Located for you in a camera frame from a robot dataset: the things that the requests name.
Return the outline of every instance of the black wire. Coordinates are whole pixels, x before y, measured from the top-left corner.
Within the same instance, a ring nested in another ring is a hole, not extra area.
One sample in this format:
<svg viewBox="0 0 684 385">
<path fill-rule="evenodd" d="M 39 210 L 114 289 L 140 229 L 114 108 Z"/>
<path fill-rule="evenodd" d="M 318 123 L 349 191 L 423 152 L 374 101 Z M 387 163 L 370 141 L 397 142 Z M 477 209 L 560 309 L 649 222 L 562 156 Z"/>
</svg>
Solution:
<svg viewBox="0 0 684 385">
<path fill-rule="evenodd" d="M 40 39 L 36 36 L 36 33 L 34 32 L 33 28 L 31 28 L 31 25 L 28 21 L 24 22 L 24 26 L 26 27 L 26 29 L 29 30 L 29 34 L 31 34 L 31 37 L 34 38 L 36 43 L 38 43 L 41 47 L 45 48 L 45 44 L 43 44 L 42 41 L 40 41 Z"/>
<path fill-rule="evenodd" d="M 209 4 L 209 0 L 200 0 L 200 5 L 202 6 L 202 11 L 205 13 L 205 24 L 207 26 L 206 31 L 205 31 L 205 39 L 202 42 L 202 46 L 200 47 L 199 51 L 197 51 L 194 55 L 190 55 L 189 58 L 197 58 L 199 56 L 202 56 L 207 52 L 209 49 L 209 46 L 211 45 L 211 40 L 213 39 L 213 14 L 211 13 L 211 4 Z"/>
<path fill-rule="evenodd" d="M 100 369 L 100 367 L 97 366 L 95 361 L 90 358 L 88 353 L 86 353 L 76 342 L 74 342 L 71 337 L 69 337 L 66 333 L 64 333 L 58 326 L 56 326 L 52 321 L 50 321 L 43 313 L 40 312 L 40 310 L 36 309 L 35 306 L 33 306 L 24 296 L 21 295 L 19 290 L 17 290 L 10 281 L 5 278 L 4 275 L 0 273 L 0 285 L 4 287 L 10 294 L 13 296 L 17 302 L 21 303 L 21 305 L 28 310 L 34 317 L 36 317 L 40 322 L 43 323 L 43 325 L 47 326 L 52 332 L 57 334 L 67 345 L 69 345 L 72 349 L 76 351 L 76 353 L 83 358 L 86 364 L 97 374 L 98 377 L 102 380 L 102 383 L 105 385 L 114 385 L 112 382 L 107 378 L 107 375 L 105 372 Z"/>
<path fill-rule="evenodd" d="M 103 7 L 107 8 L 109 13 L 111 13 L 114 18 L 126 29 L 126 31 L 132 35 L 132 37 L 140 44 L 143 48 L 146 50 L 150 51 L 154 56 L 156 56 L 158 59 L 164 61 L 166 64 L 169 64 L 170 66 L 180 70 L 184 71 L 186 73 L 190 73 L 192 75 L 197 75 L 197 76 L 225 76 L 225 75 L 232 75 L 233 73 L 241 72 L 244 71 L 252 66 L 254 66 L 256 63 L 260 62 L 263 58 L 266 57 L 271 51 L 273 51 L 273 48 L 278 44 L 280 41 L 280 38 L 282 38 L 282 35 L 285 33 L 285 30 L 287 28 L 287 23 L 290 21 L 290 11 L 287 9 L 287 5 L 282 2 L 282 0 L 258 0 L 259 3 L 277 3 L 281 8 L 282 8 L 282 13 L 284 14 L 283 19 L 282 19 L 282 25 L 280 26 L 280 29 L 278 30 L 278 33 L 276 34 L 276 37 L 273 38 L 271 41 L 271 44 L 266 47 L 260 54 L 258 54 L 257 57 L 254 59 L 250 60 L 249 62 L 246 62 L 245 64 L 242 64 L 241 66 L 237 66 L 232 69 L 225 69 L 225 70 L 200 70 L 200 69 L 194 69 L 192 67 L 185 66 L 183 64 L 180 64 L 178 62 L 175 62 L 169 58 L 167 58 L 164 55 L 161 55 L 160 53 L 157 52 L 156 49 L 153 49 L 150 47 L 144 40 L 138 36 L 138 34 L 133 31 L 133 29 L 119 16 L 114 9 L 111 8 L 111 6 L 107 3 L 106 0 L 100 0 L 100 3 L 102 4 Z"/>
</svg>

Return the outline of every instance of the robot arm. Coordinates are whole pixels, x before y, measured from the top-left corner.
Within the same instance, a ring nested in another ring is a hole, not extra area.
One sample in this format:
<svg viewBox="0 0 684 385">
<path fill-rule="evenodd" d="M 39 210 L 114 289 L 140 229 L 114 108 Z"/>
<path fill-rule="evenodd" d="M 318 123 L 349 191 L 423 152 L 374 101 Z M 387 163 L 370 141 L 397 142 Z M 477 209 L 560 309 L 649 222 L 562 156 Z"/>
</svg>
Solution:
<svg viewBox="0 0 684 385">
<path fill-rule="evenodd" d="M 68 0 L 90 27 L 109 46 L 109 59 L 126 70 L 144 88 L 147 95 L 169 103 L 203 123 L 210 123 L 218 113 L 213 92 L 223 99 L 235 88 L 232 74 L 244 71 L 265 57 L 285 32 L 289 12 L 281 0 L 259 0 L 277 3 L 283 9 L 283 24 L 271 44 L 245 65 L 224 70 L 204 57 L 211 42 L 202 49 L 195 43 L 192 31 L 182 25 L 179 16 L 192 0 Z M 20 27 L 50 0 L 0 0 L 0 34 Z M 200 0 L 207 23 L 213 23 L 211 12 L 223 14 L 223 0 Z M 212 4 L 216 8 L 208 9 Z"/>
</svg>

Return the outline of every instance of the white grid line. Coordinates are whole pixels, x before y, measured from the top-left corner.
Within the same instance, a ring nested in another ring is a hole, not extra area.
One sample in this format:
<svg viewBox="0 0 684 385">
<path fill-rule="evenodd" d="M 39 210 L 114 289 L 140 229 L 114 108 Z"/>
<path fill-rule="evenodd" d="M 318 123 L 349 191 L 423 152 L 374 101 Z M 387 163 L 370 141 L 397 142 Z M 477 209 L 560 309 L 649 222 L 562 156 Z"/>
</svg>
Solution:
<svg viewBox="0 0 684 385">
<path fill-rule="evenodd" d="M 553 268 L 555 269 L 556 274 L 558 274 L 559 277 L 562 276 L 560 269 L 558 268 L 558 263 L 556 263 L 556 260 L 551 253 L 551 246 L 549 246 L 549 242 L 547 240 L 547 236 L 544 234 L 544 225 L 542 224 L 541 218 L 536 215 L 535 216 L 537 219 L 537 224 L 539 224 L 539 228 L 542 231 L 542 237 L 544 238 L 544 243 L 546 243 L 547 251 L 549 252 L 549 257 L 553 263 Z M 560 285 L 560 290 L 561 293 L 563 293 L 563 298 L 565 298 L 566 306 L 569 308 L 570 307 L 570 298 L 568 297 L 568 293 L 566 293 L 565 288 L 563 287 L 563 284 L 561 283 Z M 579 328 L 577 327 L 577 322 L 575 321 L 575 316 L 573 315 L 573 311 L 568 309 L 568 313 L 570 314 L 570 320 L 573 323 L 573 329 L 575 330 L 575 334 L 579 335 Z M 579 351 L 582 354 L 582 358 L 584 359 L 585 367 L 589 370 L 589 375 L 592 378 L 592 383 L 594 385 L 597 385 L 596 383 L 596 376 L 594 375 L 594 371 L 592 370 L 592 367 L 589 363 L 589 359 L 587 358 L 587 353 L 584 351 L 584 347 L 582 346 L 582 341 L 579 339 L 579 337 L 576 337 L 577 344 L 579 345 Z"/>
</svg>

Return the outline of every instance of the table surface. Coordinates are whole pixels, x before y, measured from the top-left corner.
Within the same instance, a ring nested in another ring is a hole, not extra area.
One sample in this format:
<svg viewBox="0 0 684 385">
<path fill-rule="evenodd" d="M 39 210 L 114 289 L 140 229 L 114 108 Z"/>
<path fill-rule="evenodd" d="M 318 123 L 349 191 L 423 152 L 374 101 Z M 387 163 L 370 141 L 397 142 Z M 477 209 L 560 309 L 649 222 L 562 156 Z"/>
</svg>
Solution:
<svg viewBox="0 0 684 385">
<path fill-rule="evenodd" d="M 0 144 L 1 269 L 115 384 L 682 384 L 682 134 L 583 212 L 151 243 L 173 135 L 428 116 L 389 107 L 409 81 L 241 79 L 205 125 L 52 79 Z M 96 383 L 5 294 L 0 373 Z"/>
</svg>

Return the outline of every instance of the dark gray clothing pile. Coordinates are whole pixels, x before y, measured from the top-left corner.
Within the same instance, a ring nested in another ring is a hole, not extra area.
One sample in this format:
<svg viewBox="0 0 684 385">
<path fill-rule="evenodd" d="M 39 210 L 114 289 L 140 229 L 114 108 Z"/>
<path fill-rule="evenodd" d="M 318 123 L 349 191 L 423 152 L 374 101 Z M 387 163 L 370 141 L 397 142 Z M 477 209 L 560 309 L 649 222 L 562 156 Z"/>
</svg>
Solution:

━━━━━━

__What you need to do__: Reply with a lone number, the count of lines in the data that include the string "left".

__Problem solution__: 5